O SR. PRESIDENTE (Gabriel Nunes. Bloco/PSD - BA) - Obrigado.
O SR. JOÃO PAULO CAPOBIANCO - Deixem-me só fazer um esclarecimento final. Várias questões já foram explicadas.
Deputado Zé Haroldo, nós tivemos aquela reunião com o senhor, onde estava o Governador do seu Estado, o Denarium, e toda a Casa Civil. Tudo foi feito conforme combinado. As nossas equipes foram a campo, ICMBio junto com os órgãos estaduais. Identificamos que, de fato, numa das áreas havia realmente sido incluída uma comunidade. Isso foi redesenhado e foi retirada aquela comunidade. Portanto, aquele acordo de redesenhar as unidades de conservação, que são três no seu Estado, em parceria com os integrantes das equipes técnicas do Estado, foi cumprido, e as unidades estão prontas para serem criadas.
Obrigado.
O SR. PRESIDENTE (Gabriel Nunes.

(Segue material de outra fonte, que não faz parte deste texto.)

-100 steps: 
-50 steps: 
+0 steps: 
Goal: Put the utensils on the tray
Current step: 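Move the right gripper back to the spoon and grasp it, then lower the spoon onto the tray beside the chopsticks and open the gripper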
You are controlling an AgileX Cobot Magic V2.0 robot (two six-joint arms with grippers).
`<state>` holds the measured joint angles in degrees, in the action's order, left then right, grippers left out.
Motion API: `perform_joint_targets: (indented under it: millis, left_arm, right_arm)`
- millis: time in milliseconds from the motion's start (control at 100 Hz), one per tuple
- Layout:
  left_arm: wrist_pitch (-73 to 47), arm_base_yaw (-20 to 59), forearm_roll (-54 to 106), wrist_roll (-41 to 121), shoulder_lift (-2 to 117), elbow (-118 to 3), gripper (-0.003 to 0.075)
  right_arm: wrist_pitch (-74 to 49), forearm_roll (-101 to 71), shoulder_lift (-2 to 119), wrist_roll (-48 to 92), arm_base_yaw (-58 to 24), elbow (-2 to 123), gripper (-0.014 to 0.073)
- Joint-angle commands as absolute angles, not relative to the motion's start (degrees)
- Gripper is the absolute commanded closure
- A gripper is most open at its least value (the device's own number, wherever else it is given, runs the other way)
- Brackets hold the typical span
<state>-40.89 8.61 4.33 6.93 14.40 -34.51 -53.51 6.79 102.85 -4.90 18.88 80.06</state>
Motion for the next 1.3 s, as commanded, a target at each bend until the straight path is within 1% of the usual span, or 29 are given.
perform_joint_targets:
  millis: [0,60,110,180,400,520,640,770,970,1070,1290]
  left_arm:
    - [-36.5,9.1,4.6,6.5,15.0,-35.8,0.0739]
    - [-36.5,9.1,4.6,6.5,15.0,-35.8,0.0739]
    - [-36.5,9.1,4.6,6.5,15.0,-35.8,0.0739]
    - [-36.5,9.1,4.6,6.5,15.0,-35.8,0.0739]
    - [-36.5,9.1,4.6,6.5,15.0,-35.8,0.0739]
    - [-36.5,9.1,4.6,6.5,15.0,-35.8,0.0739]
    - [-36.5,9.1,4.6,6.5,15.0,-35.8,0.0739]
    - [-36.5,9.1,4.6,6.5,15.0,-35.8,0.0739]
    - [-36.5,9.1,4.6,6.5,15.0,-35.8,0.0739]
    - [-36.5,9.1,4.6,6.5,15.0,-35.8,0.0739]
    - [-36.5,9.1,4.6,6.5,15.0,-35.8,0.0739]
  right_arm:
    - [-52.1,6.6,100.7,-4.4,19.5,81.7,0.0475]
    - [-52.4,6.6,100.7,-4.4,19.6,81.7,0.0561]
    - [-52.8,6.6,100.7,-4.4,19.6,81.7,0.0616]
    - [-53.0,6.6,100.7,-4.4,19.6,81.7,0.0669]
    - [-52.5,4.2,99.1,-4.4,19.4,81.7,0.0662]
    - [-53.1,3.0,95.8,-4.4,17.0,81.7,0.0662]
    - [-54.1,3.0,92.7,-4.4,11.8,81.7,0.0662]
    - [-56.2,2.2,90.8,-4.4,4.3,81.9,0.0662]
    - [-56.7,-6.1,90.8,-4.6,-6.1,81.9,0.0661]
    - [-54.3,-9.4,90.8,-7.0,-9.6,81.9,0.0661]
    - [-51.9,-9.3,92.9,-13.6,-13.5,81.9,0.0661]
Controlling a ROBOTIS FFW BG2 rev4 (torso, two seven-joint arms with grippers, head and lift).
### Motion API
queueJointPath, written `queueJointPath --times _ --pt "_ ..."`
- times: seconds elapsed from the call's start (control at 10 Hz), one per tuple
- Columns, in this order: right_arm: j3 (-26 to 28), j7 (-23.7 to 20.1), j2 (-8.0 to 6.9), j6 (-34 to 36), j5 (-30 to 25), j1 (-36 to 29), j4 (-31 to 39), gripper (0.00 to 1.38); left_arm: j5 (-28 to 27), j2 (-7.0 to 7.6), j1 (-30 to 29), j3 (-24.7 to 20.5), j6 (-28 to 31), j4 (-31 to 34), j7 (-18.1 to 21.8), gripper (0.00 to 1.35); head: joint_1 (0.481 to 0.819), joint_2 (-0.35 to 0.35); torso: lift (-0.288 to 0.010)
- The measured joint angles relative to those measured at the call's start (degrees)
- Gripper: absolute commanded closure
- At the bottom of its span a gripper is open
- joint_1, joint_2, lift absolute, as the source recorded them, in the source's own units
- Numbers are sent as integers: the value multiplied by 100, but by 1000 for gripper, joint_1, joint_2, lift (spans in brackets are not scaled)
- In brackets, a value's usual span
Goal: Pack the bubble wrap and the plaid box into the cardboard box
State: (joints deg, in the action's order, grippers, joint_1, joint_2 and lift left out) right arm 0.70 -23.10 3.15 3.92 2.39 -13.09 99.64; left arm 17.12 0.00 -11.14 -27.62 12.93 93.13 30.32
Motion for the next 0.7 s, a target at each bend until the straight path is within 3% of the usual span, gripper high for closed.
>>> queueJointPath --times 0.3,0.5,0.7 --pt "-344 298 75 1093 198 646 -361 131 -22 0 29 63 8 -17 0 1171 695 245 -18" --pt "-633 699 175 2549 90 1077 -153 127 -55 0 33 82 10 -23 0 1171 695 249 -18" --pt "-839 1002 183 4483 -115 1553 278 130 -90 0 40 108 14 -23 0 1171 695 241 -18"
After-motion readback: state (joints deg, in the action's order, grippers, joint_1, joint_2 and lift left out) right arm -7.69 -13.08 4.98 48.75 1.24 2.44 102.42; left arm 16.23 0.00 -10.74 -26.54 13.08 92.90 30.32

Bloco/PSD - BA) - Quero agradecer a presença da nossa Ministra Marina Silva e do Presidente Rodrigo Agostinho.
Foi uma honra ter presidido esta audiência, pelo que a senhora representa não só para o meio ambiente, de todo o mundo, mas também pelo que a senhora representa para a política brasileira, pela sua história de luta, de coragem, de não se curvar a muitas pressões, a forças externas.
Agradeço também a presença de todos os colegas Parlamentares, das autoridades e dos demais presentes, que tanto contribuíram para o êxito deste evento.
Nada mais havendo a tratar, declaro encerrada a presente reunião.